Before the pandemic hit, Vikas Chopra specialized in facilitating grisly crime scene and trauma cleanups—the kinds where trained specialists are needed to scrub floors and remove blood and body parts after suicides, homicides, and accidents.
Lately, though, he’s fielding hundreds of calls a day from customers in dire need of disinfection after confirmed or suspected coronavirus cases. “We’ve worked on different outbreaks before, but this one is unprecedented just in terms of the volume of calls,” says Chopra, the marketing director for Aftermath, a company that specializes in crime scene cleanup and biohazard removal.

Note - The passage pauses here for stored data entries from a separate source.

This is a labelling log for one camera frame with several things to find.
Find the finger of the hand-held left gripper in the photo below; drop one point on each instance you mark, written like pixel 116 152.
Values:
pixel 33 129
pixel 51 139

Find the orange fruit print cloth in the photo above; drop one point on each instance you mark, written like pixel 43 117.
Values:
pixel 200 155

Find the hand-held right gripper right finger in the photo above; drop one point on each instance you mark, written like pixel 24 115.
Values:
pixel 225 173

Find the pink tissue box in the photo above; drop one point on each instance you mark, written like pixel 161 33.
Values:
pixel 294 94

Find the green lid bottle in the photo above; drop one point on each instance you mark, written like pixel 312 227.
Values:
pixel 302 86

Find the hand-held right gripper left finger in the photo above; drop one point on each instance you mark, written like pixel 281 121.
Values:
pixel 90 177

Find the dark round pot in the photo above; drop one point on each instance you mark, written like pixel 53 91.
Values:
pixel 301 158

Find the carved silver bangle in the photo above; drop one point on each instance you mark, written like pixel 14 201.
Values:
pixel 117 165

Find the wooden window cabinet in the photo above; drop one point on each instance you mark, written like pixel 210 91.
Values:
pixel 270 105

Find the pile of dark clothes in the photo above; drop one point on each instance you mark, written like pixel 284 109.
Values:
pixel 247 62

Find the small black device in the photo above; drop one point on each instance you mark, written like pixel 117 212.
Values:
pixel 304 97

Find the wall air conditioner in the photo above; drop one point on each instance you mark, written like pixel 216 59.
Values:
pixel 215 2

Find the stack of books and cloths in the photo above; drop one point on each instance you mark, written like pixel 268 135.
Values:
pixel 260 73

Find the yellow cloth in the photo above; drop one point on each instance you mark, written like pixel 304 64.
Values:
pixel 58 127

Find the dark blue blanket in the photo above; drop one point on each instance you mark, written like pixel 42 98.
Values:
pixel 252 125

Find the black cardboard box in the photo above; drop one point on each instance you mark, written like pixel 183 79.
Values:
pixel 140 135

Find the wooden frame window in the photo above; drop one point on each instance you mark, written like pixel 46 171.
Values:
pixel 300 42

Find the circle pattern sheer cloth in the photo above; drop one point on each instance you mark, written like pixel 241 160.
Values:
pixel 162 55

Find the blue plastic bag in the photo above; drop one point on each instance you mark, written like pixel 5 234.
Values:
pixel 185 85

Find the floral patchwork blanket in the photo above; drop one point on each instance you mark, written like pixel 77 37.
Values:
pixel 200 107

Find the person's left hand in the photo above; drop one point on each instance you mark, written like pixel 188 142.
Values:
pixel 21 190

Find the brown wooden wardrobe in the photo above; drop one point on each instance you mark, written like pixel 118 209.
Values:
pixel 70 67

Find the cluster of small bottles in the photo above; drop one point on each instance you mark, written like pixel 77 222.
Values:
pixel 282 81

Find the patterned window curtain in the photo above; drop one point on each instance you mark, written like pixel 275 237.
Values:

As California’s businesses, schools, and government agencies gradually reopen, they are relying on a slew of new “deep cleaning” services that claim to kill the coronavirus with greater efficacy than soap or Clorox wipes. One company says its disinfectant kills viruses “one million times faster” than ozone or bleach. Another claims it can “sanitize the air.” And a nationwide maid service says that its mist envelopes viruses, providing “360-degree disinfection” that last up to 90 days.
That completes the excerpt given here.